TASK DETAILS
Output the listing below verbatim, from its first line to its last.
..............................
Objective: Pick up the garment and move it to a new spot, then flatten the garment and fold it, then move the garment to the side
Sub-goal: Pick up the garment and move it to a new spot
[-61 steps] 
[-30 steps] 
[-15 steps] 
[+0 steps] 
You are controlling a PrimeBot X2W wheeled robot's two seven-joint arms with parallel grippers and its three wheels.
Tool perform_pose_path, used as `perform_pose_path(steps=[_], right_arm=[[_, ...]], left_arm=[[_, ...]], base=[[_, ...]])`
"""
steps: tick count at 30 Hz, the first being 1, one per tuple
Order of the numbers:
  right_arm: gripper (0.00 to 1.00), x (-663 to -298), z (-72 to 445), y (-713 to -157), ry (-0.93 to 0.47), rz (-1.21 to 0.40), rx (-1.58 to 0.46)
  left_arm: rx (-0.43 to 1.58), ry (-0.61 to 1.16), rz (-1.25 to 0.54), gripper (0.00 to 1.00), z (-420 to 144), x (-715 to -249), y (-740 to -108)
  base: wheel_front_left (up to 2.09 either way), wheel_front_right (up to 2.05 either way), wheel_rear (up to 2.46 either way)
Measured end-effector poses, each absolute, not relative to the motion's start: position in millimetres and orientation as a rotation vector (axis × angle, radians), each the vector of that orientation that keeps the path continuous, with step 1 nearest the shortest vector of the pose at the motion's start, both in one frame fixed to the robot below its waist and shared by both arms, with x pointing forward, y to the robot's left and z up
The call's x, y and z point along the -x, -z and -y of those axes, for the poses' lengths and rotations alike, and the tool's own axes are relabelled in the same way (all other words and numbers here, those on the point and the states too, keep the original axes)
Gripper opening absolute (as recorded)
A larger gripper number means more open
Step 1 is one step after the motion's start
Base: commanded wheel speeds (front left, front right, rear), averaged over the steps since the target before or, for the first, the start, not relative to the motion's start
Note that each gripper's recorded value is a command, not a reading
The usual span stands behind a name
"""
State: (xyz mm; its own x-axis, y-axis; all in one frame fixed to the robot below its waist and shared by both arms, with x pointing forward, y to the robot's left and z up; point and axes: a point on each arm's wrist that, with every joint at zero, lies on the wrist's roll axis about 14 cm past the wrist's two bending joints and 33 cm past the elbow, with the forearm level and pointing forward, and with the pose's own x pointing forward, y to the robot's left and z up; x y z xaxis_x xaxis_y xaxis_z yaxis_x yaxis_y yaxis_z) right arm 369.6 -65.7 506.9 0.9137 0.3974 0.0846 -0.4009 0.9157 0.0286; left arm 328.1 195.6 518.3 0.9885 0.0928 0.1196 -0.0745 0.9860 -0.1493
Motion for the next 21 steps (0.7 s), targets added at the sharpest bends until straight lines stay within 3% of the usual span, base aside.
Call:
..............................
TASK SOLUTION
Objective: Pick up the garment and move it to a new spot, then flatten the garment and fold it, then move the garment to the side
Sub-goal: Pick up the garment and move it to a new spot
[-61 steps] 
[-30 steps] 
[-15 steps] 
[+0 steps] 
You are controlling a PrimeBot X2W wheeled robot's two seven-joint arms with parallel grippers and its three wheels.
Tool perform_pose_path, used as `perform_pose_path(steps=[_], right_arm=[[_, ...]], left_arm=[[_, ...]], base=[[_, ...]])`
"""
steps: tick count at 30 Hz, the first being 1, one per tuple
Order of the numbers:
  right_arm: gripper (0.00 to 1.00), x (-663 to -298), z (-72 to 445), y (-713 to -157), ry (-0.93 to 0.47), rz (-1.21 to 0.40), rx (-1.58 to 0.46)
  left_arm: rx (-0.43 to 1.58), ry (-0.61 to 1.16), rz (-1.25 to 0.54), gripper (0.00 to 1.00), z (-420 to 144), x (-715 to -249), y (-740 to -108)
  base: wheel_front_left (up to 2.09 either way), wheel_front_right (up to 2.05 either way), wheel_rear (up to 2.46 either way)
Measured end-effector poses, each absolute, not relative to the motion's start: position in millimetres and orientation as a rotation vector (axis × angle, radians), each the vector of that orientation that keeps the path continuous, with step 1 nearest the shortest vector of the pose at the motion's start, both in one frame fixed to the robot below its waist and shared by both arms, with x pointing forward, y to the robot's left and z up
The call's x, y and z point along the -x, -z and -y of those axes, for the poses' lengths and rotations alike, and the tool's own axes are relabelled in the same way (all other words and numbers here, those on the point and the states too, keep the original axes)
Gripper opening absolute (as recorded)
A larger gripper number means more open
Step 1 is one step after the motion's start
Base: commanded wheel speeds (front left, front right, rear), averaged over the steps since the target before or, for the first, the start, not relative to the motion's start
Note that each gripper's recorded value is a command, not a reading
The usual span stands behind a name
"""
State: (xyz mm; its own x-axis, y-axis; all in one frame fixed to the robot below its waist and shared by both arms, with x pointing forward, y to the robot's left and z up; point and axes: a point on each arm's wrist that, with every joint at zero, lies on the wrist's roll axis about 14 cm past the wrist's two bending joints and 33 cm past the elbow, with the forearm level and pointing forward, and with the pose's own x pointing forward, y to the robot's left and z up; x y z xaxis_x xaxis_y xaxis_z yaxis_x yaxis_y yaxis_z) right arm 369.6 -65.7 506.9 0.9137 0.3974 0.0846 -0.4009 0.9157 0.0286; left arm 328.1 195.6 518.3 0.9885 0.0928 0.1196 -0.0745 0.9860 -0.1493
Motion for the next 21 steps (0.7 s), targets added at the sharpest bends until straight lines stay within 3% of the usual span, base aside.
Call:

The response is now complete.